Directions:
All the data below should be printed again without a single difference.

#####

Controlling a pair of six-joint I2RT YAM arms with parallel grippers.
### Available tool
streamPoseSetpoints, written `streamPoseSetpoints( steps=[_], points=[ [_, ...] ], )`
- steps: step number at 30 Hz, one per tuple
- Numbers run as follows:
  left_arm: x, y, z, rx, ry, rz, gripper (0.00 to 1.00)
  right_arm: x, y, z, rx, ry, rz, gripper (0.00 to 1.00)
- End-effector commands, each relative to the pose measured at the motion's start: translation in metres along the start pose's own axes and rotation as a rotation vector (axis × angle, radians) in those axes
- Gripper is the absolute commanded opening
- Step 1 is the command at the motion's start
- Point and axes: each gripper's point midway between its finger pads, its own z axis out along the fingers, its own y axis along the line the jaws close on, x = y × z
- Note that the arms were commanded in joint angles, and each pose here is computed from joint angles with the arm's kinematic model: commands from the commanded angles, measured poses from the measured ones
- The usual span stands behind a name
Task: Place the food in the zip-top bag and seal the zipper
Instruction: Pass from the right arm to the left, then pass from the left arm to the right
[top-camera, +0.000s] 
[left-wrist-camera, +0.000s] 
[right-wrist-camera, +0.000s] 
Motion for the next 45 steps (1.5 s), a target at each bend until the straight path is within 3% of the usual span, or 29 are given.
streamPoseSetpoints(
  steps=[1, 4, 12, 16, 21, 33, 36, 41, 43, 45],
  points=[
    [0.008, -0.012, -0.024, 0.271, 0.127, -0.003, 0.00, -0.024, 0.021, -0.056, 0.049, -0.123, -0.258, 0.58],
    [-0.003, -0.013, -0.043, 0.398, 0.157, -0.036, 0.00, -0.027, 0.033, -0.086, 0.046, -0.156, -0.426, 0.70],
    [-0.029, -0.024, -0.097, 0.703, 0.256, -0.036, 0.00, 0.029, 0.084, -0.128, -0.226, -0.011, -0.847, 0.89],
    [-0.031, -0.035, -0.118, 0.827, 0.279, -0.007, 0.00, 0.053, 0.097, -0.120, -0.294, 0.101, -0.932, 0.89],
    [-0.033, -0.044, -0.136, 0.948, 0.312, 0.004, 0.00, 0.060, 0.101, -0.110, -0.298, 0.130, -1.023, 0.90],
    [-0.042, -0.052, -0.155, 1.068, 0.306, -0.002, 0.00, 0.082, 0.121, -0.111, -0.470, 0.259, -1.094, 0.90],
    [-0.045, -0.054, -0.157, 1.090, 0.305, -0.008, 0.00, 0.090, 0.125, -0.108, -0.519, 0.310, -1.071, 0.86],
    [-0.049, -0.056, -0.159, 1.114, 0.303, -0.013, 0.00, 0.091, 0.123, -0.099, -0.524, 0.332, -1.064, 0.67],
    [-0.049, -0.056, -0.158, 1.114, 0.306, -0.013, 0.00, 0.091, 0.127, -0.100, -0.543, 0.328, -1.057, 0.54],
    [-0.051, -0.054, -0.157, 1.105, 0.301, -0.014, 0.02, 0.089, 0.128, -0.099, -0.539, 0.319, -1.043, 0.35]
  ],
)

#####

Expected answer:
Controlling a pair of six-joint I2RT YAM arms with parallel grippers.
### Available tool
streamPoseSetpoints, written `streamPoseSetpoints( steps=[_], points=[ [_, ...] ], )`
- steps: step number at 30 Hz, one per tuple
- Numbers run as follows:
  left_arm: x, y, z, rx, ry, rz, gripper (0.00 to 1.00)
  right_arm: x, y, z, rx, ry, rz, gripper (0.00 to 1.00)
- End-effector commands, each relative to the pose measured at the motion's start: translation in metres along the start pose's own axes and rotation as a rotation vector (axis × angle, radians) in those axes
- Gripper is the absolute commanded opening
- Step 1 is the command at the motion's start
- Point and axes: each gripper's point midway between its finger pads, its own z axis out along the fingers, its own y axis along the line the jaws close on, x = y × z
- Note that the arms were commanded in joint angles, and each pose here is computed from joint angles with the arm's kinematic model: commands from the commanded angles, measured poses from the measured ones
- The usual span stands behind a name
Task: Place the food in the zip-top bag and seal the zipper
Instruction: Pass from the right arm to the left, then pass from the left arm to the right
[top-camera, +0.000s] 
[left-wrist-camera, +0.000s] 
[right-wrist-camera, +0.000s] 
Motion for the next 45 steps (1.5 s), a target at each bend until the straight path is within 3% of the usual span, or 29 are given.
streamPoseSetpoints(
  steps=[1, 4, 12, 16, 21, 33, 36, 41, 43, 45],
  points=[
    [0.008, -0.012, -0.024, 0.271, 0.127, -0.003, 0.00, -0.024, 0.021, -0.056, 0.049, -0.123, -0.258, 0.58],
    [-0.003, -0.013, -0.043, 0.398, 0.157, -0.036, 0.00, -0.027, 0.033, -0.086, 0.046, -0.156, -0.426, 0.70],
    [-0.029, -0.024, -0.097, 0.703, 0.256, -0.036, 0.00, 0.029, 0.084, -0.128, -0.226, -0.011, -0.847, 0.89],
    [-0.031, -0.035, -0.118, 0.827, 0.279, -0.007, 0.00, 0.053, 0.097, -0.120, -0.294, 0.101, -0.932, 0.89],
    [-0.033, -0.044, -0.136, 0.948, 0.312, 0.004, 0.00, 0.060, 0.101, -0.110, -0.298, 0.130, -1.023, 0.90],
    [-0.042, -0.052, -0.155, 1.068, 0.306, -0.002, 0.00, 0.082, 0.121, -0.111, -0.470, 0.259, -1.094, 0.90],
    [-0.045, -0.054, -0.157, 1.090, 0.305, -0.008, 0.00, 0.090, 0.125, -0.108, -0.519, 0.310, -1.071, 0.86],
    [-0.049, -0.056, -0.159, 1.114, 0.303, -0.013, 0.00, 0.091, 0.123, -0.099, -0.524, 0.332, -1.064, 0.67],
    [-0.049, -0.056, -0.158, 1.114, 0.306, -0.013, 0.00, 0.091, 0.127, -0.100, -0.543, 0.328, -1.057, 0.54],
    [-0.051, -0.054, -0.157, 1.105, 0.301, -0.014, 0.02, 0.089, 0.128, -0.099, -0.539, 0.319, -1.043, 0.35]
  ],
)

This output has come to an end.